Using Different Reservoir Drivers
While the original implementation of the Echo State Network implemented the model using the equations of Recurrent Neural Networks to obtain non-linearity in the reservoir, other variations have been proposed in recent years. More specifically, the different drivers implemented in ReservoirComputing.jl are the multiple activation function RNN MRNN()
and the Gated Recurrent Unit GRU()
. To change them, it suffices to give the chosen method to the ESN
keyword argument reservoir_driver
. In this section, some examples, of their usage will be given, as well as a brief introduction to their equations.
Multiple Activation Function RNN
Based on the double activation function ESN (DAFESN) proposed in (Lun et al., 2015), the Multiple Activation Function ESN expands the idea and allows a custom number of activation functions to be used in the reservoir dynamics. This can be thought of as a linear combination of multiple activation functions with corresponding parameters.
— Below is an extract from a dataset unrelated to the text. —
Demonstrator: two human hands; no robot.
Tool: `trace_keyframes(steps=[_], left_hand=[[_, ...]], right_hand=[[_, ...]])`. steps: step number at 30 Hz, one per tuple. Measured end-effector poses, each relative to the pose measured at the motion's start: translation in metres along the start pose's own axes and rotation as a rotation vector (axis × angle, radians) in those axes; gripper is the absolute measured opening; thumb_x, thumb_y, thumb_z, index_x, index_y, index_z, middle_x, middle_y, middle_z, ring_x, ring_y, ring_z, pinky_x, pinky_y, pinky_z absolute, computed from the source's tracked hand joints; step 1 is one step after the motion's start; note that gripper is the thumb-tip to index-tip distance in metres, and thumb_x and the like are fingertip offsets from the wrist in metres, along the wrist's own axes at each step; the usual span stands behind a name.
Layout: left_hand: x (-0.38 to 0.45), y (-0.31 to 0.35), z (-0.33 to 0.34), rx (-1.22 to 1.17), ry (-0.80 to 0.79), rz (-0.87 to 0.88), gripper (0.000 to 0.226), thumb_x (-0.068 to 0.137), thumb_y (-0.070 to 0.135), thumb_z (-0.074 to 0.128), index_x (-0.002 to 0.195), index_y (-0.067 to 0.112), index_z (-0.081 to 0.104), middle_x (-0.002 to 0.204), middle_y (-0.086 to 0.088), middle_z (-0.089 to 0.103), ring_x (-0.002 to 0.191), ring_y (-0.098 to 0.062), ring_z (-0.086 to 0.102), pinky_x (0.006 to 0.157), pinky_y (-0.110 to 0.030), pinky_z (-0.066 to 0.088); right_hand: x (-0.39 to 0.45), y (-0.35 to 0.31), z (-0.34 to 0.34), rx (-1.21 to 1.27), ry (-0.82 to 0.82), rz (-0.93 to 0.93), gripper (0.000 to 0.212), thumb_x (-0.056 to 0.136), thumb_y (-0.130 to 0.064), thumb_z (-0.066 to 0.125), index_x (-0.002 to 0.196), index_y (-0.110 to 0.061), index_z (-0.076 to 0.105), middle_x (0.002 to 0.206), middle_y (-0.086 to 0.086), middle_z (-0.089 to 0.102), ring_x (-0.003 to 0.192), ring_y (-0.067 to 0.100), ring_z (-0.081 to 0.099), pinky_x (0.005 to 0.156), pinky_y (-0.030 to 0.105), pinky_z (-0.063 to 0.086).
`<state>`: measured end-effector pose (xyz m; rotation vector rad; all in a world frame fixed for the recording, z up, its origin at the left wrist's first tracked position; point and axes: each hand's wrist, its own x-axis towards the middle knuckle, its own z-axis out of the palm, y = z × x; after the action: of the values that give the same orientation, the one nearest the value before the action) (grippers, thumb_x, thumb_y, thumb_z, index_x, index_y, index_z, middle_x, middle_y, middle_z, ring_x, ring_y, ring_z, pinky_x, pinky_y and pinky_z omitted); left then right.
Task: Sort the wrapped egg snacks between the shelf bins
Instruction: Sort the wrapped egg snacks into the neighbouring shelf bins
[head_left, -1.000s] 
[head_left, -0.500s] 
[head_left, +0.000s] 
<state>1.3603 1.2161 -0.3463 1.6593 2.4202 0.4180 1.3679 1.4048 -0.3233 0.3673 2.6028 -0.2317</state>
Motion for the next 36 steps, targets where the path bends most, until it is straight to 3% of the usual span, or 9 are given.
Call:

\[\mathbf{x}(t+1) = (1-\alpha)\mathbf{x}(t) + \lambda_1 f_1(\mathbf{W}\mathbf{x}(t)+\mathbf{W}_{in}\mathbf{u}(t)) + \dots + \lambda_D f_D(\mathbf{W}\mathbf{x}(t)+\mathbf{W}_{in}\mathbf{u}(t))\]
where $D$ is the number of activation functions and respective parameters chosen.
The method to call to use the multiple activation function ESN is MRNN(activation_function, leaky_coefficient, scaling_factor)
. The arguments can be used as both args
and kwargs
. activation_function
and scaling_factor
have to be vectors (or tuples) containing the chosen activation functions and respective scaling factors ($f_1,...,f_D$ and $\lambda_1,...,\lambda_D$ following the nomenclature introduced above). The leaky_coefficient
represents $\alpha$ and it is a single value.
Starting with the example, the data used is based on the following function based on the DAFESN paper (Lun et al., 2015).
u(t) = sin(t) + sin(0.51 * t) + sin(0.22 * t) + sin(0.1002 * t) + sin(0.05343 * t)
u (generic function with 1 method)
For this example, the type of prediction will be one step ahead. The metric used to assure a good prediction will be the normalized root-mean-square deviation rmsd
from StatsBase. Like in the other examples, first it is needed to gather the data:
train_len = 3000
predict_len = 2000
shift = 1
data = u.(collect(0.0:0.01:500))
training_input = reduce(hcat, data[shift:(shift + train_len - 1)])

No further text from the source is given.